そのひとごみの隙間から、ハルは影子の耳にそっとささやきかけた。
「……君のことだから、どうせ種も仕掛けもあるんだろ?」
じっとりと湿った視線でそう尋ねると、影子は小さい子供のように愉快そうに笑ってささやき返してきた。
「……ちょっと『影』を使っただけだよ。あの高野クン? だっけ?? 役に立ってくれたぜー? さっすがオベンキョーにステ全振りしてるだけのことはあるわー。なので、回答を参考にさせていただきました♡」
てへ、と笑う影子を見て、ハルはなんとなく察した。
おそらくは『影』を使ってカンニングでもしたのだろう。影はそこら中にある。もちろん、高瀬君のすぐ後ろにも。その影と影子の『影』を接続して、回答を盗み見ていたのだ。
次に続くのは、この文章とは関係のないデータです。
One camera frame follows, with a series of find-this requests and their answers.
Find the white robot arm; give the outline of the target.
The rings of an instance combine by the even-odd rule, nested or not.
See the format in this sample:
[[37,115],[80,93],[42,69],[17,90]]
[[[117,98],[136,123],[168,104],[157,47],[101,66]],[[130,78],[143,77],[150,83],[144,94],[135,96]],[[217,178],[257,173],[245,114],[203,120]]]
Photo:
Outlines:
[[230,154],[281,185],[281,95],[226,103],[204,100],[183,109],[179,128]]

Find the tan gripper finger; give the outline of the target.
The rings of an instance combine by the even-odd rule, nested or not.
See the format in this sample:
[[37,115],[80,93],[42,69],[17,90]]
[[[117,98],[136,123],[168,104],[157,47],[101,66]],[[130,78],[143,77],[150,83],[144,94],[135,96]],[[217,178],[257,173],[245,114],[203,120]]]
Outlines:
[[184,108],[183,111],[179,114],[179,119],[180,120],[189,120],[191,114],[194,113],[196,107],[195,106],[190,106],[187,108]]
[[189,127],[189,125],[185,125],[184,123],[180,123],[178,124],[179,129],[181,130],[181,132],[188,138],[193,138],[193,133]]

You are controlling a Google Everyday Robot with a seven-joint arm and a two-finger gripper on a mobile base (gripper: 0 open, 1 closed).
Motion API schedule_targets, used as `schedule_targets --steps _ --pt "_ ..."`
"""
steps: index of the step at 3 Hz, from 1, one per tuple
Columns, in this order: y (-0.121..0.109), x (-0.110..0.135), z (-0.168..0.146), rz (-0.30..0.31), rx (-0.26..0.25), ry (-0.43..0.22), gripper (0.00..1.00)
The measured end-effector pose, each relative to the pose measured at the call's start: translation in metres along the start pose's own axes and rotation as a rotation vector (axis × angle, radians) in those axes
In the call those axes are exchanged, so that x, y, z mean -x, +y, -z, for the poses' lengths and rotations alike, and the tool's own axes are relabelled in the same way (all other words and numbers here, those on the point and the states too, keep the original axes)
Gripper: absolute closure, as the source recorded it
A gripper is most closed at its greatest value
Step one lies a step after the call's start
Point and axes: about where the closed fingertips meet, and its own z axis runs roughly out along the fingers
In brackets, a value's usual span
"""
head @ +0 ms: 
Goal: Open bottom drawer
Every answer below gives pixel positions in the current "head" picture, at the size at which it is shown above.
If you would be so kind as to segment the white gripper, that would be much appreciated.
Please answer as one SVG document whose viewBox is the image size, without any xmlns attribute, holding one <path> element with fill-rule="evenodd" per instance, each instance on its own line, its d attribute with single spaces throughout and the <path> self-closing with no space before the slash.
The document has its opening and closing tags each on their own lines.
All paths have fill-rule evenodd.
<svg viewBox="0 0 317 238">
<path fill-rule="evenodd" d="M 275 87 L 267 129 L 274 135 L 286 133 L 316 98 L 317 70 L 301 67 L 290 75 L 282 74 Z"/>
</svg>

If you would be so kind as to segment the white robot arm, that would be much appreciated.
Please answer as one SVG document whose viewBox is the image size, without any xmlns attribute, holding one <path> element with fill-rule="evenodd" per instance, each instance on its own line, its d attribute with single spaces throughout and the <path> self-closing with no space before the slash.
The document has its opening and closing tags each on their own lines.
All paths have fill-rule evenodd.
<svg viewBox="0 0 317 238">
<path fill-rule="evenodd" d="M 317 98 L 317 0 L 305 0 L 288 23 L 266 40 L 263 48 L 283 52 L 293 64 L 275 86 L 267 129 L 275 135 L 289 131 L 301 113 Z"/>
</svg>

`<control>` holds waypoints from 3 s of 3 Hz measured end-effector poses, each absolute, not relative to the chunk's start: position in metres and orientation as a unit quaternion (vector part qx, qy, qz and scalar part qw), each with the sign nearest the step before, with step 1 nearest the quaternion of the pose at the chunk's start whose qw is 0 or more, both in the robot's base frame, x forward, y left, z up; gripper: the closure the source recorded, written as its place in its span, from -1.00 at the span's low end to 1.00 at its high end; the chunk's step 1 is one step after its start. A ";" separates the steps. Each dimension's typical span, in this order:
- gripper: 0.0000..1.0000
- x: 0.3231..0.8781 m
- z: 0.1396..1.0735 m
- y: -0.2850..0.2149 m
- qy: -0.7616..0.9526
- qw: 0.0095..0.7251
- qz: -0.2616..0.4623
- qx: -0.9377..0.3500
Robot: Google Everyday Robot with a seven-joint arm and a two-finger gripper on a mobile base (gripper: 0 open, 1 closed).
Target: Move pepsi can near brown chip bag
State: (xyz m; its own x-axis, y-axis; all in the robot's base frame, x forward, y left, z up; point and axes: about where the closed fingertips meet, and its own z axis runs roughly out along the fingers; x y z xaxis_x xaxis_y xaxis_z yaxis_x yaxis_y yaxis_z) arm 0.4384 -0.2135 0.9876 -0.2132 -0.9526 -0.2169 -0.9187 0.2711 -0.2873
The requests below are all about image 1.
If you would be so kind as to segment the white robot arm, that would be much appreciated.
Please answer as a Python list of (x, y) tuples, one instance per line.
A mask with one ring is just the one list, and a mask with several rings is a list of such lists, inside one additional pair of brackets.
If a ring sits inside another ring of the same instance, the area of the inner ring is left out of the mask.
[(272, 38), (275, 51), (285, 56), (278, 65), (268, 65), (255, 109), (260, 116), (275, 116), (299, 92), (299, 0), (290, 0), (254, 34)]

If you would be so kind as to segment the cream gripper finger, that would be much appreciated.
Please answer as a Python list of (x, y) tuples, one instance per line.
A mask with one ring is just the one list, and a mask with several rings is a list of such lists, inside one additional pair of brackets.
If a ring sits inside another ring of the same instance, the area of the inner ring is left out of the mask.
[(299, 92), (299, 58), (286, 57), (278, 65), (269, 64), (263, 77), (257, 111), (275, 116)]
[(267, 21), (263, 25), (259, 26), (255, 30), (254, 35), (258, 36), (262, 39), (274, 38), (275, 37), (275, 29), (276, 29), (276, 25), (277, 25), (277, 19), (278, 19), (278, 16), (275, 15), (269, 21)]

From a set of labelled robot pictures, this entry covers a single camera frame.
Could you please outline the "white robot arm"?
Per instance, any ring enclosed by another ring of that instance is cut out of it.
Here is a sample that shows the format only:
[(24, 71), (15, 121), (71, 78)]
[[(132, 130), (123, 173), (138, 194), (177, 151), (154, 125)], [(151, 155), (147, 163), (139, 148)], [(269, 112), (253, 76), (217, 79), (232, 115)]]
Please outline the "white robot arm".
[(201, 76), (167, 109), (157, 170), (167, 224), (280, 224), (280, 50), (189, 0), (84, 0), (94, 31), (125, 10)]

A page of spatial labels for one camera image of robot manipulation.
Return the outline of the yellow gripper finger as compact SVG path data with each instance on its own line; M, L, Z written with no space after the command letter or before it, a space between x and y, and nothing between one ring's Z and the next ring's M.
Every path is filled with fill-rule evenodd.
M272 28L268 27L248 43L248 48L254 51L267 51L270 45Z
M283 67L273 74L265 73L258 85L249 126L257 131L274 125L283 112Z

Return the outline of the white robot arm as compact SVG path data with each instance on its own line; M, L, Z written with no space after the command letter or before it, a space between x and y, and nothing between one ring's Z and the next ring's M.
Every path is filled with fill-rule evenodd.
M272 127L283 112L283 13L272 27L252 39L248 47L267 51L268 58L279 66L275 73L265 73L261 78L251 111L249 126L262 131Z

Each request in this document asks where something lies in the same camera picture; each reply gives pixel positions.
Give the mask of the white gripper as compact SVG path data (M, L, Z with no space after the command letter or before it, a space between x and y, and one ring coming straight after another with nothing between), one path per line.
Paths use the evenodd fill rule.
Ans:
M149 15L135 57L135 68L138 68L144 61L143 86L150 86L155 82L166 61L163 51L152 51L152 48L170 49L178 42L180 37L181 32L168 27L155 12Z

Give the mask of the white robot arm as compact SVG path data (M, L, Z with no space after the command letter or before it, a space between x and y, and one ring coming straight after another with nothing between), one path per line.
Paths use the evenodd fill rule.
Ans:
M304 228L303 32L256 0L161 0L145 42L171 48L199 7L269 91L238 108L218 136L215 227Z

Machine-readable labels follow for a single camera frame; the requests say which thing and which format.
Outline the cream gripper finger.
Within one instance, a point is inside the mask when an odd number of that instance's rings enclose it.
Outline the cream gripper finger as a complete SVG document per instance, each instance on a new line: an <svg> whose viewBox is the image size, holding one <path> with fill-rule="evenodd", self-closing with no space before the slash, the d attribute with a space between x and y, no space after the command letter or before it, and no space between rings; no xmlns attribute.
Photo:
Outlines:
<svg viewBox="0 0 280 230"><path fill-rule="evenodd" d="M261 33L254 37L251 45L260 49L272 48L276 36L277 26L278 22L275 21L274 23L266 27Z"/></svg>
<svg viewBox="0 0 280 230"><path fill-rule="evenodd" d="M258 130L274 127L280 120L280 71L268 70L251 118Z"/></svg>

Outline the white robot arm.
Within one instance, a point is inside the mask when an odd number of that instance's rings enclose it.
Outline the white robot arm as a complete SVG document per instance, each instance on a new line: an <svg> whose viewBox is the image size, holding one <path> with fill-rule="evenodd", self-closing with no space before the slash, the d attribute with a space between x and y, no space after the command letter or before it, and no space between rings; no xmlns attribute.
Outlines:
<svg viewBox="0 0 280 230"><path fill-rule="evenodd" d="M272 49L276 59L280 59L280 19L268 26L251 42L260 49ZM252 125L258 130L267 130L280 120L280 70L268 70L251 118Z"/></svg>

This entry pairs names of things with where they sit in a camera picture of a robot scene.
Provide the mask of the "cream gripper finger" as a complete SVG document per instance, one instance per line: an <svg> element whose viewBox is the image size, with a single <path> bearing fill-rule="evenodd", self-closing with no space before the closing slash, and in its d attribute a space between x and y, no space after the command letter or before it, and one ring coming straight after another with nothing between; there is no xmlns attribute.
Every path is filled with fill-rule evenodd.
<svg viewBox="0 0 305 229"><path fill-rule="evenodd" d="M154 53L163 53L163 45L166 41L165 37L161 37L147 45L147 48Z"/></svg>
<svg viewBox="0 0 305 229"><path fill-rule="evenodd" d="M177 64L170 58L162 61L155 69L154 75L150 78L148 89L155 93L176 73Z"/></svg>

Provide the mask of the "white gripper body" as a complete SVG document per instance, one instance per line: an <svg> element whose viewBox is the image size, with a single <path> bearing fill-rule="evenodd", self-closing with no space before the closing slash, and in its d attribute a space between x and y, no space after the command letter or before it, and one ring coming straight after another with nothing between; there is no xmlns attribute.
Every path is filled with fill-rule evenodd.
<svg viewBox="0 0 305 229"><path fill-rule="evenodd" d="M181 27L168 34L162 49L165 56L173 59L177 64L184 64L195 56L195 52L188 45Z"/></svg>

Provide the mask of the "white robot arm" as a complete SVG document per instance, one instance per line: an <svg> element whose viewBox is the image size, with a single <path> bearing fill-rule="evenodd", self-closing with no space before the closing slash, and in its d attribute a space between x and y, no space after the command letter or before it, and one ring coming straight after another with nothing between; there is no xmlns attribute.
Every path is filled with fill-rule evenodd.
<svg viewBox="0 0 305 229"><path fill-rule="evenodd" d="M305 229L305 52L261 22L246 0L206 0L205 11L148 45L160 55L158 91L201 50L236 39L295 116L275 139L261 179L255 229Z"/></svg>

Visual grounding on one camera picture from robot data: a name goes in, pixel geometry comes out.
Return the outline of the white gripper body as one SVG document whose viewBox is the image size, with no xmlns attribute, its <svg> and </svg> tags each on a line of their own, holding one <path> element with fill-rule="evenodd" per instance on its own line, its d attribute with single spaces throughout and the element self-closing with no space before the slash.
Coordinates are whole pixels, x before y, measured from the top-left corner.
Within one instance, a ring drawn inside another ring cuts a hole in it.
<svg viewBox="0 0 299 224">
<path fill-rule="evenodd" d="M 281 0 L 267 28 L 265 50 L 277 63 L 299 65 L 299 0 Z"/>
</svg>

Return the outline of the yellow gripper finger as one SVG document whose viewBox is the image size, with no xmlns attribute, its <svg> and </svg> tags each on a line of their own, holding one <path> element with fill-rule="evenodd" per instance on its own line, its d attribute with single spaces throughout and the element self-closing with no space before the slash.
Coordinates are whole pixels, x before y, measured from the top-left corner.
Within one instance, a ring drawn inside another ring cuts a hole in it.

もちろん丸写しというわけにもいかないので、そこは適宜間違えたり、別途ノートなどのカンペを見たりしていたのだろう。
すべてのカラクリが解けた今、ハルはなんだか一生懸命勉強していた自分がバカらしくなってきてため息をついた。
「……君ってやつは……」
「ふは、世の中生き残んのはオベンキョーできるヤツじゃねえの、アタシみたいに要領が良くてスマートなヤツなんだよ」
「影子様!」
ふたりのないしょ話を、一ノ瀬の声が中断させた。
神のように崇拝するご主人様である影子が学年一位を取ったのだ。一ノ瀬は目をきらきらさせながら影子の足元に平伏し、
「素晴らしいです! さすがは私の影子様! ああ、どうか今日こそは私に責め苦を……!」
「うっせ、メス豚。なにが『私の影子様』、だ。ずうずうしい。てめぇのチンカスみてぇなお脳みそとは出来が違うんだよ。わかったらとっとと失せろ。目障りだ」
「ああん、影子様ぁぁぁぁぁ♡」
影子にげしげし蹴られながら、一ノ瀬は恍惚とした表情で影子の靴を舐めていた。かつてはハルをいじめていたギャルである一ノ瀬も、影子によって完全にドМ奴隷に仕立て上げられていた。イケナイ扉を開いてしまったのだ。